- First tankōbon volume cover

ゴールデンラズベリー (Gōruden Razuberī)
- Written by: Aki Mochida [ja]
- Published by: Shodensha
- Magazine: Feel Young
- Original run: July 8, 2020 – present
- Volumes: 6
- Anime and manga portal

= Golden Raspberry (manga) =

Japanese manga series

Golden Raspberry (ゴールデンラズベリー, Gōruden Razuberī) is a Japanese manga series written and illustrated by Aki Mochida. It has been serialized in Shodensha's josei manga magazine Feel Young since July 2020.
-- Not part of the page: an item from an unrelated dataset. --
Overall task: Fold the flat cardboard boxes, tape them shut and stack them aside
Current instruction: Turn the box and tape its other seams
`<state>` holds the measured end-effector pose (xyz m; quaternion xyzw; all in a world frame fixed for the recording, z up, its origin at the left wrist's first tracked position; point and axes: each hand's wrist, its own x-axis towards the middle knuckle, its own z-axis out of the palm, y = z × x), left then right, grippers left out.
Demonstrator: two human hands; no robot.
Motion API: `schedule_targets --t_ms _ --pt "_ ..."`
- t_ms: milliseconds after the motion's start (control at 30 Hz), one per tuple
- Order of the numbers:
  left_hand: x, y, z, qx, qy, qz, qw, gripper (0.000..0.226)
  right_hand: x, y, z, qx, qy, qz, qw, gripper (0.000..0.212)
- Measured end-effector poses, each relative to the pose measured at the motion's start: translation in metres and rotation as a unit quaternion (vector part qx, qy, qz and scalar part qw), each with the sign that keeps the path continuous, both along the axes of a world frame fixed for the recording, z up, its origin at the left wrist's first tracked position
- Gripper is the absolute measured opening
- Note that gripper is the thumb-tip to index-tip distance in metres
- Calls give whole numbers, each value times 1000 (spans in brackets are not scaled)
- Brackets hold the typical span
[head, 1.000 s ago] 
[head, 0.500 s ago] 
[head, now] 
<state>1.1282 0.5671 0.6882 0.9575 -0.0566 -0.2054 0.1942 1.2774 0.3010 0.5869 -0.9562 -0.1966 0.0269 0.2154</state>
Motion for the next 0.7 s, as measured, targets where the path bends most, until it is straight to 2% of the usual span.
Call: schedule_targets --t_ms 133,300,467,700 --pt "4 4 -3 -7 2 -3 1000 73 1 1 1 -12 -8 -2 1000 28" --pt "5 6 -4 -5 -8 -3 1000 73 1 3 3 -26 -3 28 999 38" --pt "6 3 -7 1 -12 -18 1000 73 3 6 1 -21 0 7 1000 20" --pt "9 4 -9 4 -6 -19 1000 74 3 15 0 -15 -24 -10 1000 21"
In 2022, Golden Raspberry won the Grand Prize at the 25th Japan Media Arts Festival.

==Publication==
Written and illustrated by Aki Mochida, Golden Raspberry started in Shodensha's josei manga magazine Feel Young on July 8, 2020. Shodensha has collected its chapters into individual tankōbon volumes. The first volume was released on March 8, 2021. As of March 6, 2026, six volumes have been released.

===Volume list===

| No. | Japanese release date | Japanese ISBN |
|---|---|---|
| 1 | March 8, 2021 | 978-4-396-76818-8 |
| 2 | November 8, 2021 | 978-4-396-76845-4 |
| 3 | July 8, 2022 | 978-4-396-76860-7 |
| 4 | July 7, 2023 | 978-4-396-76889-8 |
| 5 | August 8, 2025 | 978-4-396-75079-4 |
| 6 | March 6, 2026 | 978-4-396-75098-5 |

==Reception==
Golden Raspberry was awarded the Grand Prize of the Manga Division at the 25th Japan Media Arts Festival in 2022.